▶ [Task details]
Show all the lines in the data below that include the word "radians".

┄┄┄┄┄┄┄┄┄┄┄┄┄┄┄┄┄┄┄┄

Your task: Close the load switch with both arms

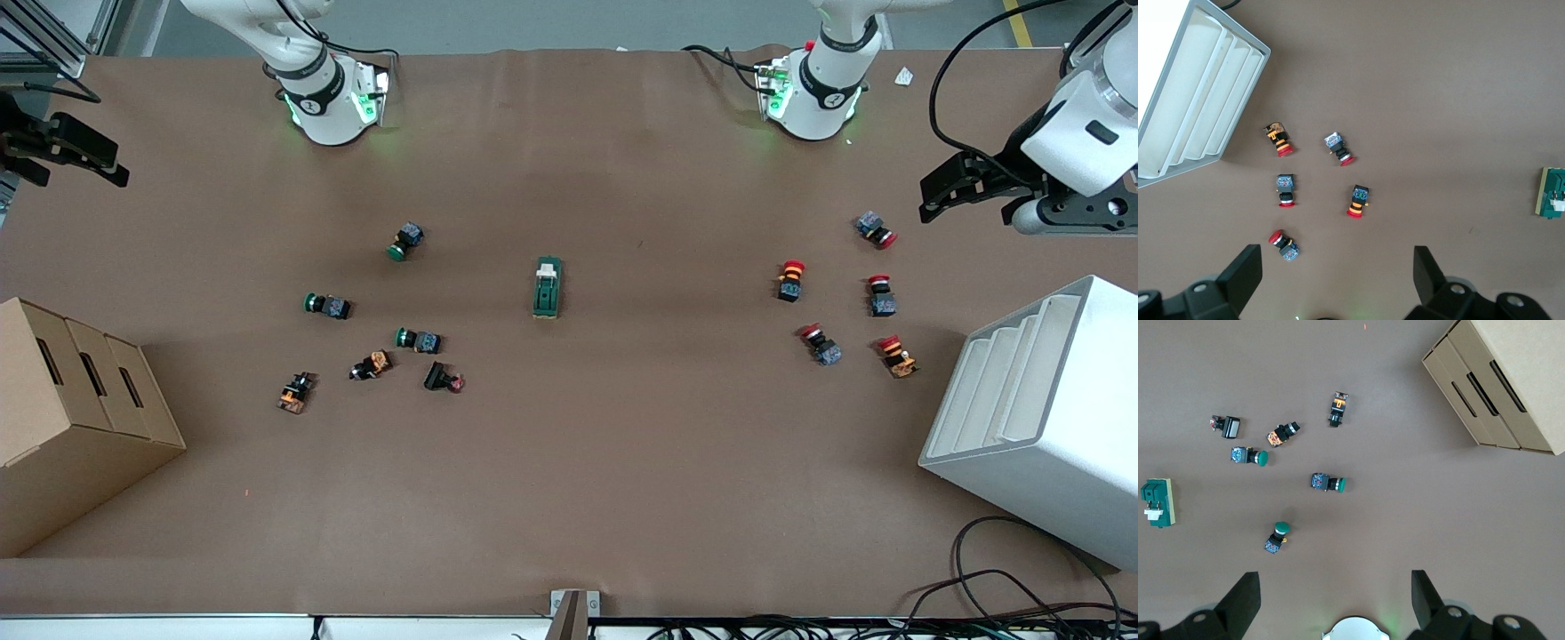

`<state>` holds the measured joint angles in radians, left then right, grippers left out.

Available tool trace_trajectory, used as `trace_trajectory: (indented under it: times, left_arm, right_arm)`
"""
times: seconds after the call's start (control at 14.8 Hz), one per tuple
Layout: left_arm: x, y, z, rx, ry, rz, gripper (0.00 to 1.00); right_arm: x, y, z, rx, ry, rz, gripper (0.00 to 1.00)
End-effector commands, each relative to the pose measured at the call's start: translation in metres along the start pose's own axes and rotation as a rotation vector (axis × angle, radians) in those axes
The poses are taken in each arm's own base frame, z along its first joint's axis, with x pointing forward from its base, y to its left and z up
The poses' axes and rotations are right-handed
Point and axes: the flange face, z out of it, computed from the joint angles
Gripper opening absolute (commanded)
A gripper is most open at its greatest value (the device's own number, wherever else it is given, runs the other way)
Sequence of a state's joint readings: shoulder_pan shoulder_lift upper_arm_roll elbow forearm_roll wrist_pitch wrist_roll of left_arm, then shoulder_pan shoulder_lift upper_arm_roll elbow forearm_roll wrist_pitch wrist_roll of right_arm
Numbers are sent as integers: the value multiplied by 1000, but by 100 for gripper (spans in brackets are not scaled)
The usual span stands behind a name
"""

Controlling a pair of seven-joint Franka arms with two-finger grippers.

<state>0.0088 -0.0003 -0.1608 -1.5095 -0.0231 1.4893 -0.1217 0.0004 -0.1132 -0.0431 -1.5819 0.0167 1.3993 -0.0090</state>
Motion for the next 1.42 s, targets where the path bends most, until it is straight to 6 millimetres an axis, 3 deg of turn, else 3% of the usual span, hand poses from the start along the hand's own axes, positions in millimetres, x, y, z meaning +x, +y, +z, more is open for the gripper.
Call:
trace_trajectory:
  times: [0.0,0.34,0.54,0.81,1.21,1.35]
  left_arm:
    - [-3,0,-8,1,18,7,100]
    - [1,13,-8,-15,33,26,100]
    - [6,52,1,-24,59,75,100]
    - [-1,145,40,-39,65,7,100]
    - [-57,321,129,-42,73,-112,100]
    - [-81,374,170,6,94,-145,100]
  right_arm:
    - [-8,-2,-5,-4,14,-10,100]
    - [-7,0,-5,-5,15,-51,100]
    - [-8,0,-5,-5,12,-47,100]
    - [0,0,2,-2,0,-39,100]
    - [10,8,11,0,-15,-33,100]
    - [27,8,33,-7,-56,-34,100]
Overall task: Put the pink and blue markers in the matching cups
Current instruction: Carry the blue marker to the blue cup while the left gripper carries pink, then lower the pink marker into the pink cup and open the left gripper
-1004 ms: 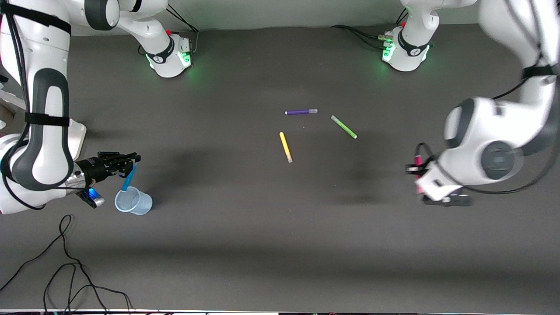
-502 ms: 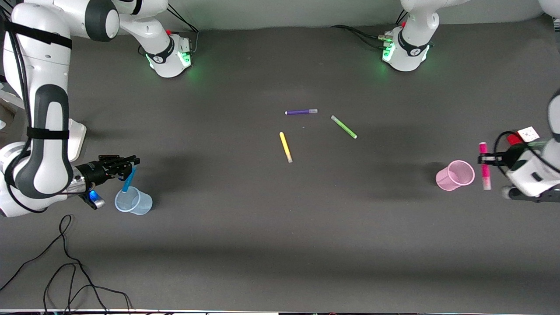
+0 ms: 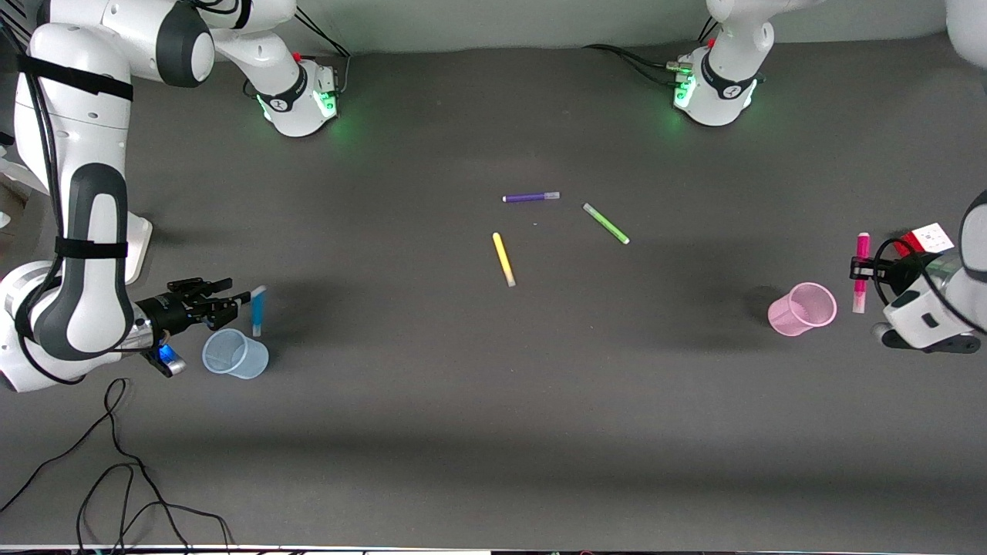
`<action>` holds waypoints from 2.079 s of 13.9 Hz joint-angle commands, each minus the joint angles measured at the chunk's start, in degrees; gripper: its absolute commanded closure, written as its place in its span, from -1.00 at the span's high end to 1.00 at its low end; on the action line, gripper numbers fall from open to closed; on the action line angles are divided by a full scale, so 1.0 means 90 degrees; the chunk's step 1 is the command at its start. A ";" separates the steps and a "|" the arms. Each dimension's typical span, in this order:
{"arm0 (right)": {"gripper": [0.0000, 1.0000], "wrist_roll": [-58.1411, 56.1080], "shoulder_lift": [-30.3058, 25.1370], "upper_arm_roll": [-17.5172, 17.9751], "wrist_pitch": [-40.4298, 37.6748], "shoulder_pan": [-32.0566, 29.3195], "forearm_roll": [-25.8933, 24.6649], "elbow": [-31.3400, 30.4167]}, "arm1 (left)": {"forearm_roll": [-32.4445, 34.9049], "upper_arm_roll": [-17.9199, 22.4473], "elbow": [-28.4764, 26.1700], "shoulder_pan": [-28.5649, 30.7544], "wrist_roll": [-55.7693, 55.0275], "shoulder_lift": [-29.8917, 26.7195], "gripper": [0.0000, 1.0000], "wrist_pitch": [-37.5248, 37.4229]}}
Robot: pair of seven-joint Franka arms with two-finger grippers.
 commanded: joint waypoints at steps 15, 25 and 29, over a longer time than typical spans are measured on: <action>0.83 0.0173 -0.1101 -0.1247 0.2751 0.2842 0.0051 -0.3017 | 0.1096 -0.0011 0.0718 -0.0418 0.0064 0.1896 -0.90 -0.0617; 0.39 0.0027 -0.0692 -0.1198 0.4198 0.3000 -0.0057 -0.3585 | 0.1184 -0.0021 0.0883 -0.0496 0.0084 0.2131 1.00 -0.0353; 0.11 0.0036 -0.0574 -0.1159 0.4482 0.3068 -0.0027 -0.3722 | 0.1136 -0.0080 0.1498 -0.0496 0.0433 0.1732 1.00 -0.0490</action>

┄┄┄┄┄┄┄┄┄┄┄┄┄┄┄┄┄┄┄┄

▶ [Output below]
`<state>` holds the measured joint angles in radians, left then right, grippers left out.
End-effector commands, each relative to the pose measured at the call's start: translation in metres along the start pose's own axes and rotation as a rotation vector (axis × angle, radians) in those axes

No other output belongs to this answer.